● Instructions for the task
Copy each line of the data below exactly, leaving out pictures.

● Data section
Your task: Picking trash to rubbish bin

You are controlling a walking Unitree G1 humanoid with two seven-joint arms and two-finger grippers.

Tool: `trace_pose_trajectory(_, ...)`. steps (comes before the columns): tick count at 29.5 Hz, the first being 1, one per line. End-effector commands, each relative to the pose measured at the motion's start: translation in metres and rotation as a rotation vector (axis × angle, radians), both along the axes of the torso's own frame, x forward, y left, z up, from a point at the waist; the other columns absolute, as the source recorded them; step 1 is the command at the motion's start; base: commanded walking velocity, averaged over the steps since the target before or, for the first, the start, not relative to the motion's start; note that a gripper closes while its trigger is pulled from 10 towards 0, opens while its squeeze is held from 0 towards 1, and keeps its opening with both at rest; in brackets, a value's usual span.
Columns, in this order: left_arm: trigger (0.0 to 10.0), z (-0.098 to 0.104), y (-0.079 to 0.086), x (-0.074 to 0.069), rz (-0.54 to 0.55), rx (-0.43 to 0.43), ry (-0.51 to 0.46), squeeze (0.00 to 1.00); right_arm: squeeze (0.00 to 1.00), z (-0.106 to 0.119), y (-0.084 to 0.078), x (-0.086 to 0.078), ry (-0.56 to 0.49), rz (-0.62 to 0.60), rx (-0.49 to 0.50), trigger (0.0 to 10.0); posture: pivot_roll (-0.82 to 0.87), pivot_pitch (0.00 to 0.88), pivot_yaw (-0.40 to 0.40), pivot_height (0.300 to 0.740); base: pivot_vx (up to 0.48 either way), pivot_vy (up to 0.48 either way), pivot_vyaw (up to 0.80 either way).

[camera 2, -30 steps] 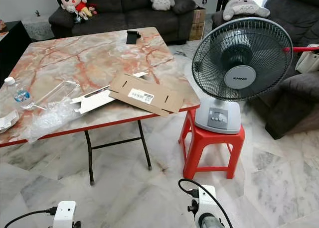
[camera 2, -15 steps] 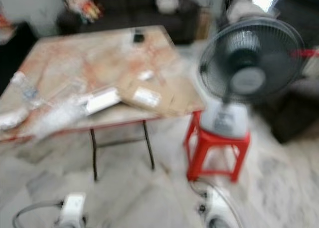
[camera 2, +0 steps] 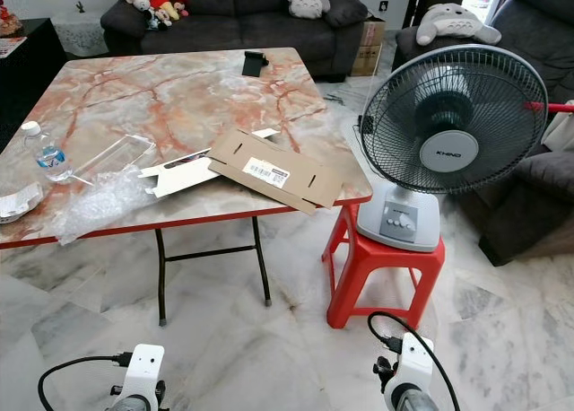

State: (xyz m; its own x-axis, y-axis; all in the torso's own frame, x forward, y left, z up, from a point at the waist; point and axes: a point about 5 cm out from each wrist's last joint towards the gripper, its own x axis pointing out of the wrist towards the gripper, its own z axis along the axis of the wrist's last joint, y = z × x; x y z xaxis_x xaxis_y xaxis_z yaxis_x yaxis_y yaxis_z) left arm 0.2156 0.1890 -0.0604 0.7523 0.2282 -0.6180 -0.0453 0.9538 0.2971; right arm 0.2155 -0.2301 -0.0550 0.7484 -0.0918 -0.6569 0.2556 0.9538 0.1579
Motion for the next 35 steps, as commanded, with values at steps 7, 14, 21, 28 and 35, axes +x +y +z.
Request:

● Task output
Your task: Picking trash to rubbish bin

You are controlling a walking Unitree G1 humanoid with two seven-joint arms and two-finger grippers.

Tool: `trace_pose_trajectory(_, ...)`. steps (comes before the columns): tick count at 29.5 Hz, the first being 1, one per line. End-effector commands, each relative to the pose measured at the motion's start: translation in metres and rotation as a rotation vector (axis × angle, radians), both along the axes of the torso's own frame, x forward, y left, z up, from a point at the waist; the other columns absolute, as the source recorded them; step 1 is the command at the motion's start; base: commanded walking velocity, averaged over the steps since the target before or, for the first, the start, not relative to the motion's start; note that a gripper closes while its trigger is pulled from 10 towards 0, opens while its squeeze is held from 0 towards 1, and keeps its opening with both at rest; in brackets, a value's usual span.
Columns, in this order: left_arm: trigger (0.0 to 10.0), z (-0.098 to 0.104), y (-0.079 to 0.086), x (-0.074 to 0.069), rz (-0.54 to 0.55), rx (-0.43 to 0.43), ry (-0.51 to 0.46), squeeze (0.00 to 1.00); right_arm: squeeze (0.00 to 1.00), z (-0.106 to 0.119), y (-0.084 to 0.078), x (-0.086 to 0.078), ry (-0.56 to 0.49), rz (-0.62 to 0.60), rx (-0.49 to 0.50), trigger (0.0 to 10.0); posture: pivot_roll (-0.82 to 0.87), pivot_pitch (0.00 to 0.88), pivot_yaw (-0.40 to 0.40), pivot_height (0.300 to 0.740); base: pivot_vx (up to 0.48 either way), pivot_vy (up to 0.48 either way), pivot_vyaw (up to 0.80 either way).

[camera 2, -30 steps] 
[camera 2, -15 steps] 
[camera 2, +0 steps] 

State: (xyz m; its own x-axis, y-axis; all in the torso's own frame, x forward, y left, z up, from a point at the waist; point and axes: a point about 5 cm out from each wrist's last joint towards the gripper, its own x axis pointing out of the wrist towards the gripper, its own z axis along the axis of the wrist's last joint, y = z × x; x y z xaxis_x xaxis_y xaxis_z yaxis_x yaxis_y yaxis_z) left arm 0.2156 0.1890 -0.0604 0.7523 0.2282 -0.6180 -0.0453 0.9538 0.2971; right arm 0.2155 -0.2301 -0.0550 0.7484 -0.0918 -0.6569 0.2556 0.9538 0.1579
Motion for the next 35 steps, as commanded, with values at steps 7, 14, 21, 28 and 35, axes +x +y +z.
Request:

The response is now complete.